Optative is used to express that which is wished for. It is formed using the particle trí.
|díyet trí na mír|
|2.HI.PR-acquire OPT FUT strength|
|may you acquire strength|
|tad trí a príl|
|speak OPT DEF man|
|would that the man would speak
(I wish the man would speak)
|dén trí in a sel etní airin|
|be OPT PAST DEF friend GEN-1.exc COMI-2.HI.PR|
|would that my friend had been with you|
Subjunctive & Resultative
The subjunctive, formed using the particle wó, is used to express the hypothetical or unreal, and that which could be (under certain conditions) but isn’t.
|píh wó in ré ar urcúl|
|see SBJ PST 3.HI.PR DEF ACC-dog|
|had s/he seen the dog|
The resultative is expressed using the particle íjí.
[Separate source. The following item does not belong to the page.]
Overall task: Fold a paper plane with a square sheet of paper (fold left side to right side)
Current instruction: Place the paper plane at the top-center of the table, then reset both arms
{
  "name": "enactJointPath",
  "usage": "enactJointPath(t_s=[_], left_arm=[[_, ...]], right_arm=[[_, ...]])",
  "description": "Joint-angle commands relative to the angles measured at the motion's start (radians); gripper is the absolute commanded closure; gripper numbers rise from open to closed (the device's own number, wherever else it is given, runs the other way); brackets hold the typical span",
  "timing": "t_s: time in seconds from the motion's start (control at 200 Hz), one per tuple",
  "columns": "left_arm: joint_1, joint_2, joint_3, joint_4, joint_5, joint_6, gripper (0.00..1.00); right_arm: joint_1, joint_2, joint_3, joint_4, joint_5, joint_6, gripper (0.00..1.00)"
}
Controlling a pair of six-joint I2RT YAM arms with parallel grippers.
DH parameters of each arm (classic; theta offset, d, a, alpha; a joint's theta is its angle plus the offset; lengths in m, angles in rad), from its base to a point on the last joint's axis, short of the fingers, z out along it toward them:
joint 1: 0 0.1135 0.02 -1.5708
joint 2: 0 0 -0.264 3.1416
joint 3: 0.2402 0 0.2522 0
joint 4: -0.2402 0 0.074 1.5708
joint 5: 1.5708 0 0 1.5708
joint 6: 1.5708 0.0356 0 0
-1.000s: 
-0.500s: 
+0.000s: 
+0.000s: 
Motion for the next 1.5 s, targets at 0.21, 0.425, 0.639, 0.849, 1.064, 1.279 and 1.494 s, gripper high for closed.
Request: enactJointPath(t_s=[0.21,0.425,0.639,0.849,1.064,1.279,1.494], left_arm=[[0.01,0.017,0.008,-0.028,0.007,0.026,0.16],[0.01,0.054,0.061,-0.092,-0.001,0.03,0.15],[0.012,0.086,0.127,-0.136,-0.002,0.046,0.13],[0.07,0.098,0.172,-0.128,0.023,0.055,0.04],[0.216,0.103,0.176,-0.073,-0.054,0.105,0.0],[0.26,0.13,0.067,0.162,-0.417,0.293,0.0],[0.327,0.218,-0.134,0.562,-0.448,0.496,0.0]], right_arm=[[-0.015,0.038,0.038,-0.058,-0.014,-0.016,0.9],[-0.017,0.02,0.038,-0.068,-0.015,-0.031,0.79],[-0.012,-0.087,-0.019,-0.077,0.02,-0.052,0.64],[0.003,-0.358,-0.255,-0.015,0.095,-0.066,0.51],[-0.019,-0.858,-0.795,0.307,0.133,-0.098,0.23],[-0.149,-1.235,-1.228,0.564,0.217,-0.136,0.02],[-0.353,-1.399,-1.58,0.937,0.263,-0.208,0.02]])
It is used, in conjunction with the subjunctive, to indicate a hypothetical result.
|dén wó ré jan, lúd íjí ré uršpimér|
|3-be-SG SBJ NOM-3.HI.PR-SG NOM-nobleperson-SG,
3-have-SG RSLT 3.HI.PR-SG ACC-PRFS-serve-PL
|were s/he a lord/lady, s/he would have servants|
|ser wó na a mís a tyakleb, đú íjí na ta urrofún|
|3-relocate-SG SBJ FUT DEF NOM-cat-SG DEF TERM-hearth-SG,
3-feel-SG RSLT FUT NOM-3.MI-SG ACC-warm-ness-SG
|were the cat to move to the hearth, it would feel warmth.|
Notice that the first example above is in the present tense and the second in future tense. This is because irreal states are traditionally stated in the present, but actions are considered to be hypothetical future, and their results must follow suit.
The abilitative, formed using the particle róš, is used to express ability.
|apíh róš ar urídó||díhaup fa róš?|
|a-píh-Ø róš ar ur-ídó-Ø||dí-haup-Ø fa róš|
|1-see-SG ABIL DEF ACC-horse-SG||2.HI.PR-swim Q ABIL|
|I can see the horse||can you swim?|
The permissive, formed using the particle ší, is used to express allowability and request permission.
|ašan fa ší?||sođím ší|
|a-šan-Ø fa ší?||so-đím-Ø ší|
|1.exc-dance-SG PERM||2.HI.IN-eat-SG PERM|
|may I dance?||you may eat|
Used to express requirement (must, have to, need to), the compulsory is formed using the particle yú.
|I must dress|
Used to express a preference or admonition (should, ought to, it would be best if), the obligational is expressed using the particle žam.
|díšad žam urrin|
|dí-šad-Ø žam ur-rin-Ø|
|2.HI.PR-kiss-SG OBLG ACC-3.HI.PR-SG|
|you should kiss him/her|
Used to express anticipation or expectation (be supposed to, be expected to), the expectational is expressed using the particle cú.
|I expect to dance|
Used to express willingness, the dispositional is formed using the particle éf.
|I am willing to dance|
Used to express having a right to or being entitled to do something, the prerogative is formed using the particle kú. Stronger than permissive, it implies a reference to either social tradition or written law.
|tad kú wen|
|Ø-tad-Ø kú Ø-wen-Ø|
|3-speak-SG PRER NOM-3.HI.SU-SG|
|s/he (superior) is entitled to speak|
Desire, want. DSD
The speaker is deducing based on evidence. (That must be the ambassador.) DDCT
Used to express that the statement is unlikely, or that the speaker is unsure that the statement is true, the dubitative is formed using the particle šwa.
|men šwa mé urke|
|Ø-men-Ø šwa Ø-mé ur-ke|
|3-take-SG DUB NOM-3.HI.IN ACC-3.LI|
|s/he probably didn’t take it
/ I doubt s/he took it (of an inferior)
The speaker is guessing or speculating. (He might be her son.) SPEC
Most mood particles may be combined when more than one applies to a given verb. When this occurs there is a preferred order. For example, optative or subjunctive will come first, with abilitative or permissive appended to it.
|als ašan wóší||díhwap tríróš|
|if 1.exc-dance SBJ-PERM||2.HI.PR-swim OPT-ABIL|
|if I may dance||may you be able to swim|
Imperative and interrogative particles do not combine with other mood particles. They always come before any others.